◆ **The task**:
I need every line that includes the word "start" copied from the material.

◆ **Material provided**:
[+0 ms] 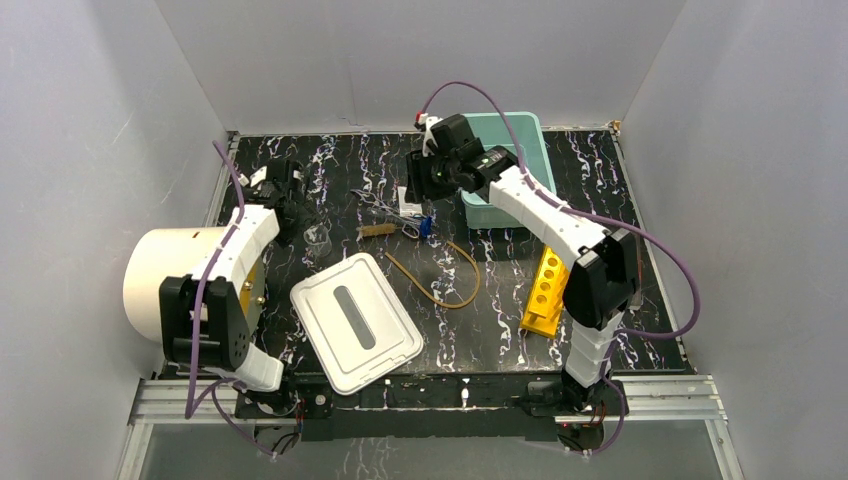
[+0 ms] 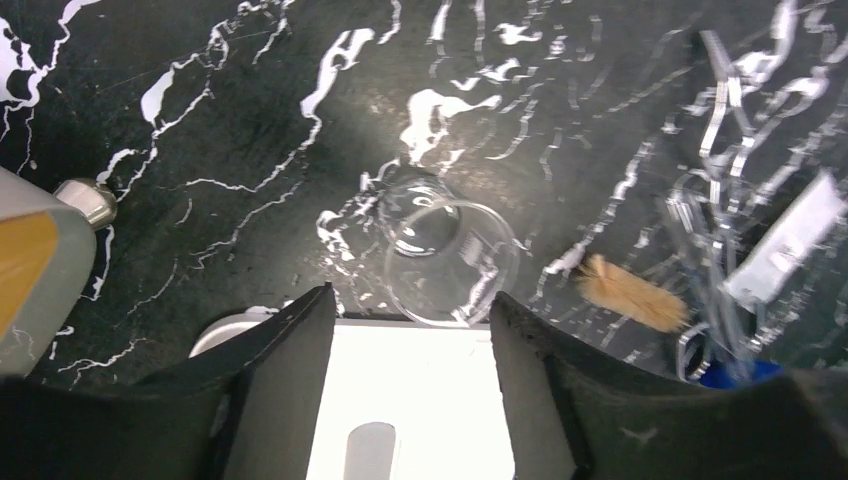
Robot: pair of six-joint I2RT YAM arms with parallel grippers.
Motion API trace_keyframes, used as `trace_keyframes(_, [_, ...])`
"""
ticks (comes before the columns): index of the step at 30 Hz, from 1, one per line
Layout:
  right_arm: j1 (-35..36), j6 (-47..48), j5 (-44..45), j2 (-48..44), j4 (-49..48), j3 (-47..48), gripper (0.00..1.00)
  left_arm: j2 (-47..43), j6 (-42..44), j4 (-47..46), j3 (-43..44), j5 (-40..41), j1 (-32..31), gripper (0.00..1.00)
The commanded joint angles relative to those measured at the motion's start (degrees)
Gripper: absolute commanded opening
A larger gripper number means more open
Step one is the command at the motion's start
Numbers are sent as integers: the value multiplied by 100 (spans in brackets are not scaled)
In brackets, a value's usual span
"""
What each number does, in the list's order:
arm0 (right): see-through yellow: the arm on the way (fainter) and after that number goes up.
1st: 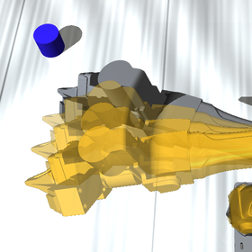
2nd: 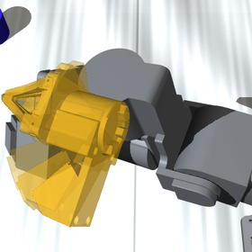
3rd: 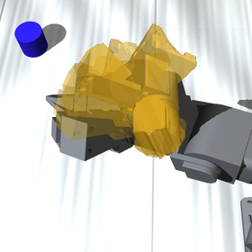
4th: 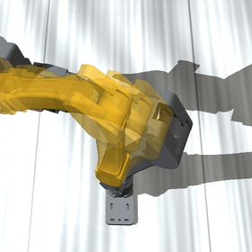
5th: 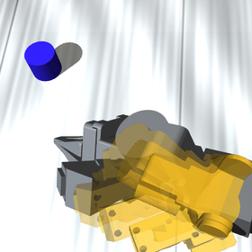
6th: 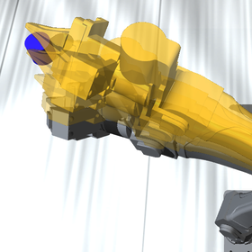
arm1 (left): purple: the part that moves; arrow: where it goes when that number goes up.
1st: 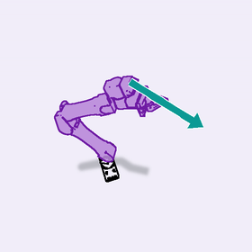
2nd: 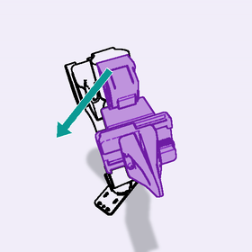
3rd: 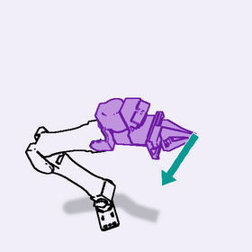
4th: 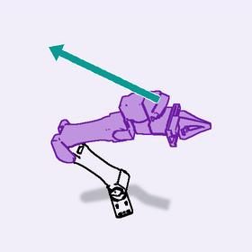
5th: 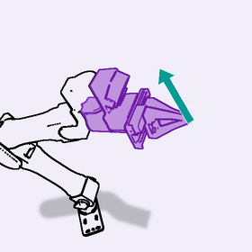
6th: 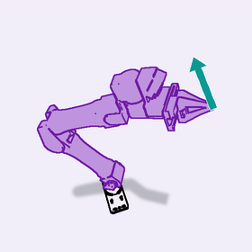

◆ **Completed task**:
The commanded joint angles relative to those measured at the motion's start (degrees)
Step one is the command at the motion's start

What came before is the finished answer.